Panel A shows the adjusted geometric mean factor change from baseline to month 12 in the N-terminal pro–B-type natriuretic peptide (NT-proBNP) level, a cardiac biomarker, with higher values indicating a greater level of cardiac stress. All patients had an NT-proBNP measurement obtained at baseline; assessments were missing for 8% of patients in both the patisiran and placebo groups at month 12. Panel B shows the adjusted geometric mean factor change from baseline in the high-sensitivity troponin I level, a measure of myocardial wall injury, with higher values indicating a greater level of myocardial injury.

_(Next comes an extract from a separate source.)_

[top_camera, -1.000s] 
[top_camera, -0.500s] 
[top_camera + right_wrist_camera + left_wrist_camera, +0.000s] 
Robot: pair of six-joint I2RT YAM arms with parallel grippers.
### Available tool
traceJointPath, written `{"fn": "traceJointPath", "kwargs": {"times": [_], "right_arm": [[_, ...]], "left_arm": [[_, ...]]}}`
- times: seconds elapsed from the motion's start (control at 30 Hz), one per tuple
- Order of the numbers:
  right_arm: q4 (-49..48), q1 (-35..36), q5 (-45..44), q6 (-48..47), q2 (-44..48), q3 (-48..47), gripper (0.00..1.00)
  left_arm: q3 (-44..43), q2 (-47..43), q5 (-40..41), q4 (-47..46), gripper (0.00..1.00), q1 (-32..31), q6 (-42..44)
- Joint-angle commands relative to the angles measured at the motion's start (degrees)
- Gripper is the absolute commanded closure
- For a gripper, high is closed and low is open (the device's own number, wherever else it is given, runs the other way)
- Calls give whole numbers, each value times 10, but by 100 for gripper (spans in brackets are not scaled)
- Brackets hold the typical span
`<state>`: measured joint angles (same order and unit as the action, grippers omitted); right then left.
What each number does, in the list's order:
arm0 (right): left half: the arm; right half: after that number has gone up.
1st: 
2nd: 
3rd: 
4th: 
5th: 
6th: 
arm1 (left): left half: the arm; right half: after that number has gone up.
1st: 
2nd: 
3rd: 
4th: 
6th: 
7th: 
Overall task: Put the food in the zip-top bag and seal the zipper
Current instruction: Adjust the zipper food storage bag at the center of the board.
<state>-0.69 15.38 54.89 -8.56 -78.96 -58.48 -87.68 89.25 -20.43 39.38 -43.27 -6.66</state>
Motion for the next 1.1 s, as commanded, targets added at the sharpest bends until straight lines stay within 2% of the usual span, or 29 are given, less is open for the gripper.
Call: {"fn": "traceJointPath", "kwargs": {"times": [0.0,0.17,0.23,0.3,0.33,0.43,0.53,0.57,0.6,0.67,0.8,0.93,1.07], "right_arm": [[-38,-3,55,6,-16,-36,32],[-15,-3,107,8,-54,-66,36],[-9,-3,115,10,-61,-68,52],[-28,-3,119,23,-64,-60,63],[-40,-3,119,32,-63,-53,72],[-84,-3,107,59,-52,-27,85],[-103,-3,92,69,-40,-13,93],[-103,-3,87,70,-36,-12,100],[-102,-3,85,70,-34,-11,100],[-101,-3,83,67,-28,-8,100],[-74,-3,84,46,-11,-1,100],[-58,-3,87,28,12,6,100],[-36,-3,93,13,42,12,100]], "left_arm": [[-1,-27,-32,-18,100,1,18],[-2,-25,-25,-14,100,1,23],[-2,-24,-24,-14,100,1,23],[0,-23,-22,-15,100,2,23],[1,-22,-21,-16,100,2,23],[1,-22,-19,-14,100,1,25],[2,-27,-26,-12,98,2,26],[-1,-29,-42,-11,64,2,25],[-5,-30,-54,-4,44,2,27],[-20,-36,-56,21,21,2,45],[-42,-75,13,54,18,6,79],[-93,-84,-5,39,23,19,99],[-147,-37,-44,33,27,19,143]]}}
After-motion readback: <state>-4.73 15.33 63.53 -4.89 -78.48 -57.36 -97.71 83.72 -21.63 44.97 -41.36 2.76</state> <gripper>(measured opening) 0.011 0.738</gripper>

Troponin I measurements were missing for 4% of patients in the patisiran group and 3% of patients in the placebo group at baseline; at month 12, measurements were missing for 9% and 10% of patients in the patisiran and placebo groups, respectively. The number of patients assessed at each time point is shown for both biomarkers. The median levels of each cardiac biomarker measured at baseline and 12 months and the change from baseline to month 12 are also shown. I bars indicate confidence intervals. The widths of the confidence intervals have not been adjusted for multiplicity and may not be used in place of hypothesis testing. IQR denotes interquartile range.